El 7 de agosto de 1931, en la Santa Misa, al alzar la Sagrada Hostia después de la consagración eucarística, las palabras de San Juan, cap. 12, v. 32 quedaron grabadas a fuego en el alma de Josemaría Escrivá de Balaguer. Vinieron «a mi pensamiento —escribió aquella misma tarde— con fuerza y claridad extraordinarias». Las "oyó" en el tenor latino de la Vulgata: Et ego, si exaltatus fuero a terra, omnia traham ad meipsum. Tenía entonces 29 años y todavía no hacía tres que había fundado el Opus Dei. Fue la de aquella mañana una experiencia mística de su espíritu, semejante a otras que se habían dado —y se seguirían dando— en la vida del Siervo de Dios. Me refiero a la irrupción de lo divino en su alma bajo la forma de loquela o locutio divina. A un primer movimiento de temor ante la Majestad de Dios, siguió la paz del "Ne timeas!", soy Yo. «Y comprendí que serán los hombres y mujeres de Dios, quienes levantarán la Cruz con las doctrinas de Cristo sobre el pináculo de toda actividad humana... Y vi triunfar al Señor, atrayendo a Sí todas las cosas».

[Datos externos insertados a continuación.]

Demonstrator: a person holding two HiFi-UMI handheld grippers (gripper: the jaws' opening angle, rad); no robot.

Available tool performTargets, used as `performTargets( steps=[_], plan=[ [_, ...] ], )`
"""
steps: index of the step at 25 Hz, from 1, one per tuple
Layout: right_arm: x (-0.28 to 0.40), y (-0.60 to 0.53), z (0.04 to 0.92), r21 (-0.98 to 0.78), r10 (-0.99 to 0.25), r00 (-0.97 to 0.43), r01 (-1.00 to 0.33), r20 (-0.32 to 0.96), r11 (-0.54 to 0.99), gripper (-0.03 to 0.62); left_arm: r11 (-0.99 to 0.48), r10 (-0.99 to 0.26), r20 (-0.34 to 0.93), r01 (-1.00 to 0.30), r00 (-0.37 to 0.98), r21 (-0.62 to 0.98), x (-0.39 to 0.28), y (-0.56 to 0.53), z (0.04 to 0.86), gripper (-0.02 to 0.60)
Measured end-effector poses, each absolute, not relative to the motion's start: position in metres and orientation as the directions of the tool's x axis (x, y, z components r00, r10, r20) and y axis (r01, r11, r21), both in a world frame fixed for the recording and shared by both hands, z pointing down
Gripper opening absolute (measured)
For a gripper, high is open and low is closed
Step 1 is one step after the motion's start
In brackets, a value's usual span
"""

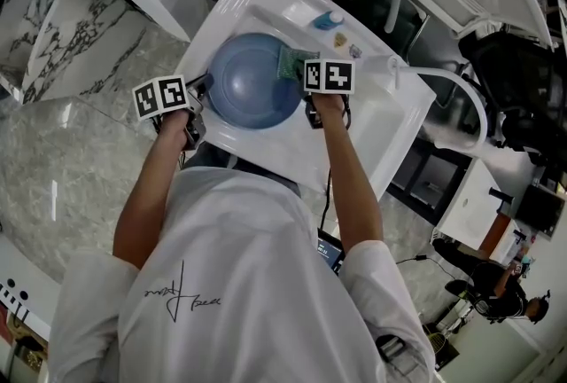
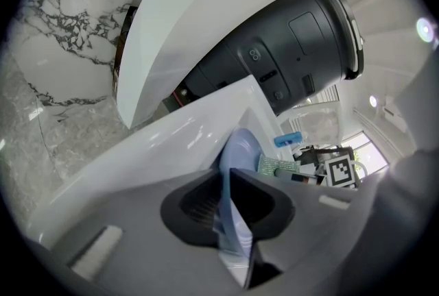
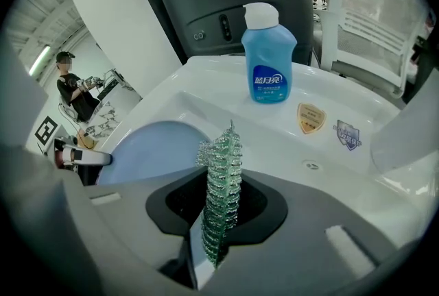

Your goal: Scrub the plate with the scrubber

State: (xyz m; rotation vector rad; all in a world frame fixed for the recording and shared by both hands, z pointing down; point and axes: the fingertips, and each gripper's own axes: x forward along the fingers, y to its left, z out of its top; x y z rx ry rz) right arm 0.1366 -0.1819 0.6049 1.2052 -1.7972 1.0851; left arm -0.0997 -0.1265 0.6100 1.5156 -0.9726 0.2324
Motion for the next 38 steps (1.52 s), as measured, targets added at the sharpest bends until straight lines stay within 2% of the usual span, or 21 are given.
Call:
performTargets(
  steps=[11, 22, 38],
  plan=[
    [0.152, -0.162, 0.601, -0.197, -0.360, -0.268, -0.955, 0.894, 0.222, 0.060, 0.107, -0.434, 0.640, -0.669, 0.634, 0.735, -0.099, -0.127, 0.609, 0.097],
    [0.157, -0.143, 0.597, -0.210, -0.357, -0.263, -0.961, 0.896, 0.182, 0.060, 0.130, -0.448, 0.610, -0.627, 0.654, 0.768, -0.098, -0.127, 0.606, 0.098],
    [0.151, -0.111, 0.595, -0.256, -0.350, -0.290, -0.956, 0.891, 0.140, 0.060, 0.115, -0.459, 0.604, -0.630, 0.652, 0.768, -0.096, -0.124, 0.604, 0.098]
  ],
)
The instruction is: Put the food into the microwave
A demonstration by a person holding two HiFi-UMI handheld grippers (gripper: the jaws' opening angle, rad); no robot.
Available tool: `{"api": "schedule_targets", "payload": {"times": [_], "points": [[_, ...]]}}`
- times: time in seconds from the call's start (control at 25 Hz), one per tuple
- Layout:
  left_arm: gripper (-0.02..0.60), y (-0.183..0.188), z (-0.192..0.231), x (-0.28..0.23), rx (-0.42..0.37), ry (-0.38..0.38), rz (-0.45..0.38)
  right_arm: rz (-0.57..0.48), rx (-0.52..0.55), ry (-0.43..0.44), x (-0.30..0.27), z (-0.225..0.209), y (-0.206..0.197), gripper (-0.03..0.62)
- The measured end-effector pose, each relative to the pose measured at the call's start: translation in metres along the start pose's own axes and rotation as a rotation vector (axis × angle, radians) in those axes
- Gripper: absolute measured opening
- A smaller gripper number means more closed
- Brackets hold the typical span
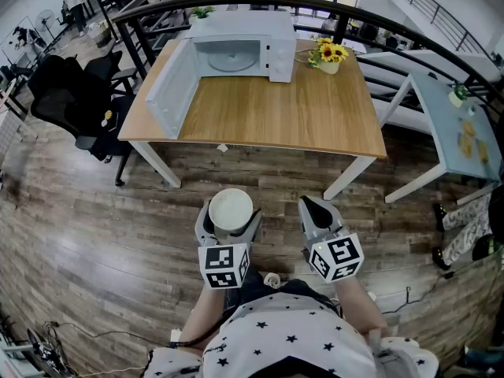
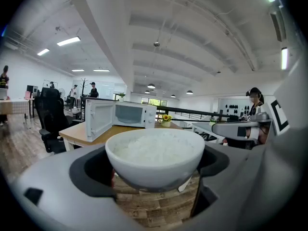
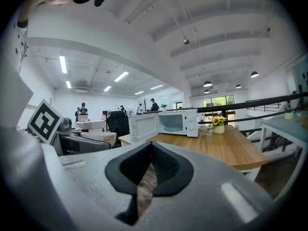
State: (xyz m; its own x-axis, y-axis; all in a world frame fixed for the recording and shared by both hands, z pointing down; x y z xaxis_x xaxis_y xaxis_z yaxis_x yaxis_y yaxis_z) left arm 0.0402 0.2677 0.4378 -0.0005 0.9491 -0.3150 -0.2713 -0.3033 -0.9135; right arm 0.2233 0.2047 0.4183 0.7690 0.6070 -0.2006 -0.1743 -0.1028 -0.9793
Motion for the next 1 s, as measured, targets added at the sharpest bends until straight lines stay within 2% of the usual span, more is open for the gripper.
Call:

Este último párrafo pertenece a un estudio de Pedro Rodríguez (Romana, 13; 1991), y nos ayuda a comprender lo que quiere Jesús de los cristianos corrientes, que viven en el mundo: poner a Cristo en la entraña y en la cumbre de todas las actividades humanas. Así contribuimos a que, pronto, su Reino entre nosotros sea una realidad.